How to use Aito in your projects.
Aito is for those who need fast-to-deploy non-narrow machine learning. For developers that care about fast time to market and have no access to data science resources. Or simply are after best bang for their buck and want to maximize their AI ROI.
Aito is faster to use than TensorFlow, more intelligent than Elasticsearch, yet easy and familiar like SQL.
As part of the IKEA Open Innovation program 2019, a demand simulator prototype was created for IKEA.
Demand simulator prototype allows IKEA’s demand planners to quickly test different hypotheses on how product features (materials, colours etc) will influence the demand of unlaunched articles and why. Using Aito, IKEA had feedback from real users to support their further investment decision.
Aito’s predictive database powered the prototype through SQL-like queries. A fully functional solution was built in only 5 weeks.
Aito's predictive database can be used to predict churn from time series and, apart from the predictive part, will also return explainable results.
Freska, a modern home cleaning company based in Finland, Sweden and Norway, have been using an RFM (recency, frequency & monetary) model to predict its customer churn so far. They started a POC (proof of concept) to experiment if a better churn accuracy would be reached with Aito’s predictive database. These explainable results will help to anticipate and to decrease the churn rate.
Aito’s predictive database, except for doing the predictive part, will also return explainable results - as in, giving you the reason why a certain customer might be churning. Read more about it on our blog post: Using time series forecasting for predicting Freska's customer churn.
Using Aito resulted in a +10% gain in churn prediction accuracy. The explainability helped to provide insights on why a customer might be churned and direction on how to continuously improve the model.
A.S.Helsingö, a Finnish design brand, offers high-quality kitchens, wardrobes, and sideboards built on IKEA cabinet frames. They believe that everyone deserves the joy of a beautiful, personal kitchen and home – for an affordable price tag.
As a digital-first brand, that interacts with customers primarily online, A.S.Helsingö has an extreme focus on continuously improving the shopping experience. They selected Aito, the predictive database, to do the statistical heavy lifting needed to improve the experience related to price quotations requests.
Using Aito to automate the process of price quotations online resulted in faster response times and improved customer service. The service tool also saves time and effort for A.S.Helsingö’s employees.
For a fast-growing global consultancy company like Futurice, with more than 500 people across 7 offices, knowledge sharing is both crucial and challenging. It is not evident to get easy access to heterogeneous and scattered documentation throughout your organisation.

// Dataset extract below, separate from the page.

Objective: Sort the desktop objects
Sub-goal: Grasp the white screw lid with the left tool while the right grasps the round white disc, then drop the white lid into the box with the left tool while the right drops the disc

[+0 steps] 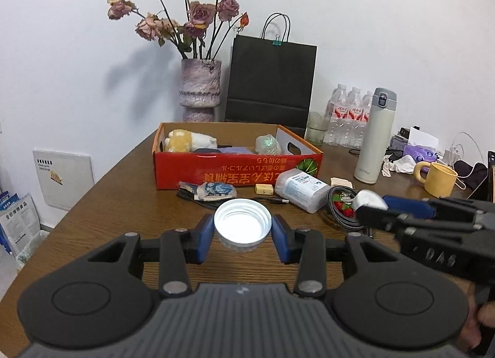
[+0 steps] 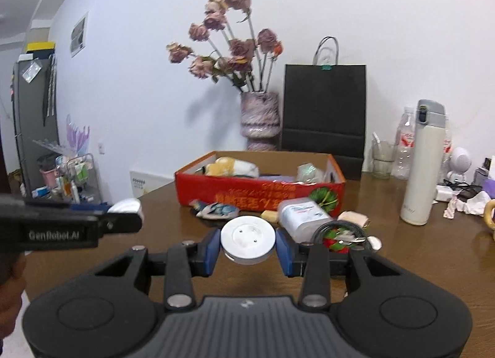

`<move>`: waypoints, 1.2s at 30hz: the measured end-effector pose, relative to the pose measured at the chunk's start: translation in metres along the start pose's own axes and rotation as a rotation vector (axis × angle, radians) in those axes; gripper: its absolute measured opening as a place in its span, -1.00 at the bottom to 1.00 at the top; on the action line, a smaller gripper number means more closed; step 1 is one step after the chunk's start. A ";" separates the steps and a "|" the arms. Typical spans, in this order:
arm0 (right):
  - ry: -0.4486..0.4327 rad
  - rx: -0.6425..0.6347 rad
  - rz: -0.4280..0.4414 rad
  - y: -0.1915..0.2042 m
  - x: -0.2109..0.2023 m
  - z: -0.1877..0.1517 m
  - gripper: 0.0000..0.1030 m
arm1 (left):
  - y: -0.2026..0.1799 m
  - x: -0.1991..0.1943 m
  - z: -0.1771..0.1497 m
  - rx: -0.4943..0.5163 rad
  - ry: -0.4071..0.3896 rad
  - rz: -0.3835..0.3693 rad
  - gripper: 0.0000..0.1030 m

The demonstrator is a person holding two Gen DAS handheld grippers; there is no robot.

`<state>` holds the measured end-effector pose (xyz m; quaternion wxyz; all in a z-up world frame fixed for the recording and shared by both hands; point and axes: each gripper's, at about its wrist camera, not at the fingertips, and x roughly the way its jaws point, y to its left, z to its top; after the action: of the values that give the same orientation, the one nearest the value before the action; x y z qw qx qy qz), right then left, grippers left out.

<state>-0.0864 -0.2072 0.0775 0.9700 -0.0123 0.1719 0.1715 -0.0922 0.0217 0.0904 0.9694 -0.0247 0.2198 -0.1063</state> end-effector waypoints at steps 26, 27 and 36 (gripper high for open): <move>0.303 0.105 -0.053 -0.115 0.316 0.174 -0.26 | 0.036 0.328 0.199 -0.050 0.217 -0.023 -0.20; 0.341 0.107 -0.038 -0.119 0.331 0.170 -0.26 | 0.037 0.348 0.196 -0.052 0.259 -0.035 -0.20; 0.467 0.305 0.097 -0.153 0.435 0.156 -0.26 | 0.063 0.437 0.155 -0.228 0.489 -0.065 -0.16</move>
<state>0.4006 -0.1958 0.0723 0.8855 0.1026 0.4148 0.1824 0.3724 -0.0115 0.0406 0.8746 -0.1146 0.4568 -0.1148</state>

Think of internal chat channels, online tutorials, customer support issues, project management information.
Futurice set up an experiment to see if AI could be used easily and quickly to bring transparency to these numerous dynamic data sources and as such, de-mystify the problem of who knows what/who has already done what within a big company.
Read more about it on our blog post: How agile AI experiments can help to identify who knows what within big organisations.

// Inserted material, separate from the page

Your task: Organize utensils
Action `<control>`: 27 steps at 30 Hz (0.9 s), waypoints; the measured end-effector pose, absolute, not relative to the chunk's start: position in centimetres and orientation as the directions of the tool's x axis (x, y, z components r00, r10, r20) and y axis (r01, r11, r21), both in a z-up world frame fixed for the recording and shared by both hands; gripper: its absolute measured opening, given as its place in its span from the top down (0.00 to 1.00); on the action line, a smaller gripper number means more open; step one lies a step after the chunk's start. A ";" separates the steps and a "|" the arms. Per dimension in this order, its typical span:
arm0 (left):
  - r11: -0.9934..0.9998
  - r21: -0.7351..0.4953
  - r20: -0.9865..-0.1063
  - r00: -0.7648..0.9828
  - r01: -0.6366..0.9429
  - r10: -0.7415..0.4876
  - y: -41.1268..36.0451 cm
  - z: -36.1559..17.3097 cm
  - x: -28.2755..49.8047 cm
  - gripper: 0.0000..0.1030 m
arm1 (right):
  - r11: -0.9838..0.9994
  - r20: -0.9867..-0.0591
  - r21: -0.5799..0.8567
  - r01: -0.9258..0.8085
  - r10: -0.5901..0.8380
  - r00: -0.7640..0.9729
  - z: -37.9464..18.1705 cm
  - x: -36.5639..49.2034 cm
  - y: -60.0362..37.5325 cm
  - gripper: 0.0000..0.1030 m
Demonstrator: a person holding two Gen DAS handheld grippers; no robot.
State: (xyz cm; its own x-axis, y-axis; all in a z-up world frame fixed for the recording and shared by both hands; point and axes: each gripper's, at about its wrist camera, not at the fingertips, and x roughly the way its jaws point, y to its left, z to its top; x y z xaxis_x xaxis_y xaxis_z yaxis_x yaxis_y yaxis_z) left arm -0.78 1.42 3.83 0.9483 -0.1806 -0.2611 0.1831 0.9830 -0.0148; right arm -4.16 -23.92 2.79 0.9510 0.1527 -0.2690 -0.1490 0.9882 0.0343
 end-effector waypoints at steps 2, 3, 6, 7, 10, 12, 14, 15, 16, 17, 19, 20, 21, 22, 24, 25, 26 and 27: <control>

Aito's predictive database enabled quick testing of whether data could provide insightful results to help resolve the issue of knowledge management.

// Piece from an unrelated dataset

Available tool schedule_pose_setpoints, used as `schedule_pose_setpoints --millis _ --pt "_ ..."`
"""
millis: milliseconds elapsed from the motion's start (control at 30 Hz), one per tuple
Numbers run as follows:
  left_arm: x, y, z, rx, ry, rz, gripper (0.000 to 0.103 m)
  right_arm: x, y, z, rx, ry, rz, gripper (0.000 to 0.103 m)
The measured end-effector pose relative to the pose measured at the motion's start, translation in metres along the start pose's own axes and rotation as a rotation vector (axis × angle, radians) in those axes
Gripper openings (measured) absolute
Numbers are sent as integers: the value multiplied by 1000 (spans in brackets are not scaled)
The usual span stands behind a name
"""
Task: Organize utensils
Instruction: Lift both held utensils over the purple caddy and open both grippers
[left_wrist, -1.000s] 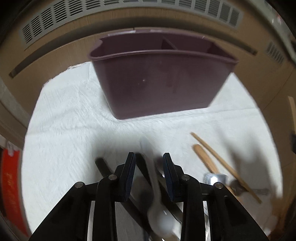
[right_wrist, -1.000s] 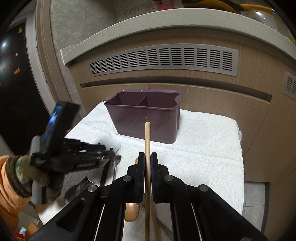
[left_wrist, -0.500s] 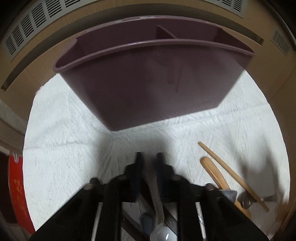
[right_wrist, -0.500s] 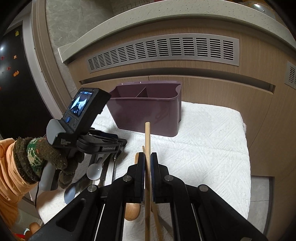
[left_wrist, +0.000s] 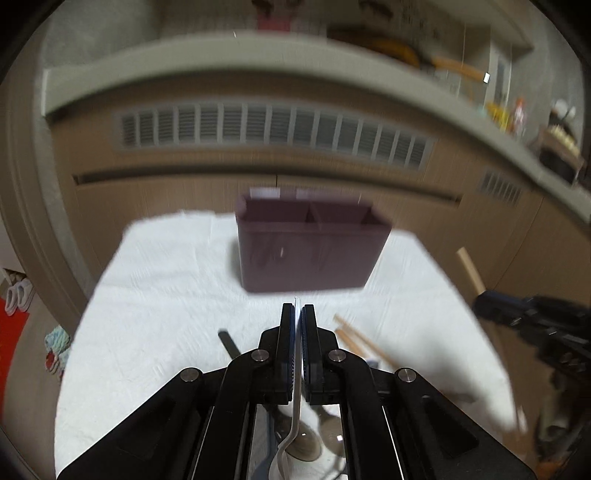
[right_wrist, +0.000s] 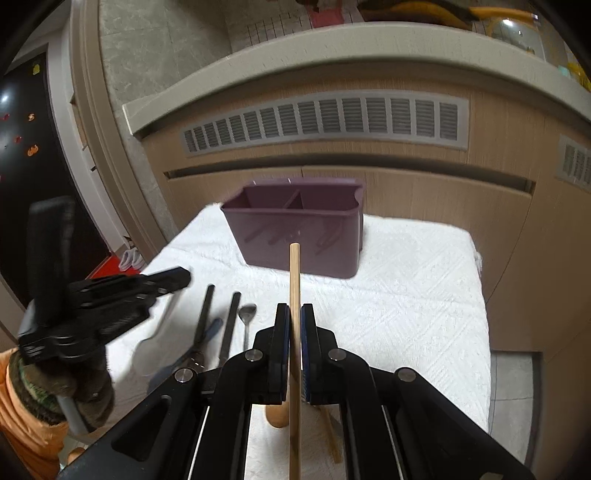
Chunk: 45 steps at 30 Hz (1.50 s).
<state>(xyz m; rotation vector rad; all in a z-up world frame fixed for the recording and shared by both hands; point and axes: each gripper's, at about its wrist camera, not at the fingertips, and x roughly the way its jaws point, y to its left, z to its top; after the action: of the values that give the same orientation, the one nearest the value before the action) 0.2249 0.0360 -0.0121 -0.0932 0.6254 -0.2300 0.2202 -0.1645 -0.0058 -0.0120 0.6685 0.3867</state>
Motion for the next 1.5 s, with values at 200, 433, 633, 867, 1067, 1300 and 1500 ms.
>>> schedule_pose_setpoints --millis 200,433,633,867,1067,1300,1500 --pt "-52 -2 24 -41 -137 -43 3 -31 22 14 -58 -87 7 6" --pt "-81 -14 64 -42 -343 -18 3 -50 31 51 -88 -218 23 6" --pt "-61 -19 120 0 -418 -8 3 -55 19 115 -87 -379 39 6" --pt "-12 -15 169 31 -509 2 3 -7 -8 171 -46 -455 55 6" --pt "50 6 185 13 -501 4 3 54 -30 193 -20 -464 17 6" --pt "107 29 181 -49 -453 -31 3 101 -42 204 -24 -455 -8 6" --pt "134 31 166 -55 -464 -38 3 127 -39 196 -56 -449 -15 6"
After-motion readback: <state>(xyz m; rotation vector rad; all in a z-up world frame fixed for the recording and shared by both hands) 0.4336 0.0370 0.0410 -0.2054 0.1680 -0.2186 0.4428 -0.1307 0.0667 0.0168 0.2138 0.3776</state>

Aito's predictive database can be used to deploy Robotic Process Automation (RPA), automating repetitive tasks such as invoice handling. And consequently reducing the chance of mistakes and improving process efficiency. Together with Sisua Digital, we set up an invoice automation prototype in only 2 days.
For the prototype, we had 250 training examples, resulting in an 77% accuracy rate in invoice categorization. More details on the blog post: Using a predictive database for AI-enabled RPA.
Free employees from error-prone chores and focus on the core tasks within your organisation.
Intwixt helps businesses become faster, more efficient and transparent through intelligent process automation. Intwixt CAP (Conversational Automation Platform) turns team communication apps (Slack, etc.) into business process engines. Based on research from HBR and MIT, Intwixt DealFlow empowers companies to do real-time lead qualification and assignment while not leaving their favorite communication environment.
Aito facilitates the recommendation engine to match a sales rep to an incoming lead. The engine assists the sales manager to make faster decisions and shortens the time to contact a lead, which is critical for sales. The ML model used in DealFlow is customizable, so it can be extended with customer’s own proprietary information when requested.
Read more on how Aito can be used in lead assigment on our blog post.
Intwixt DealFlow with Aito significantly shortens the time for lead qualification.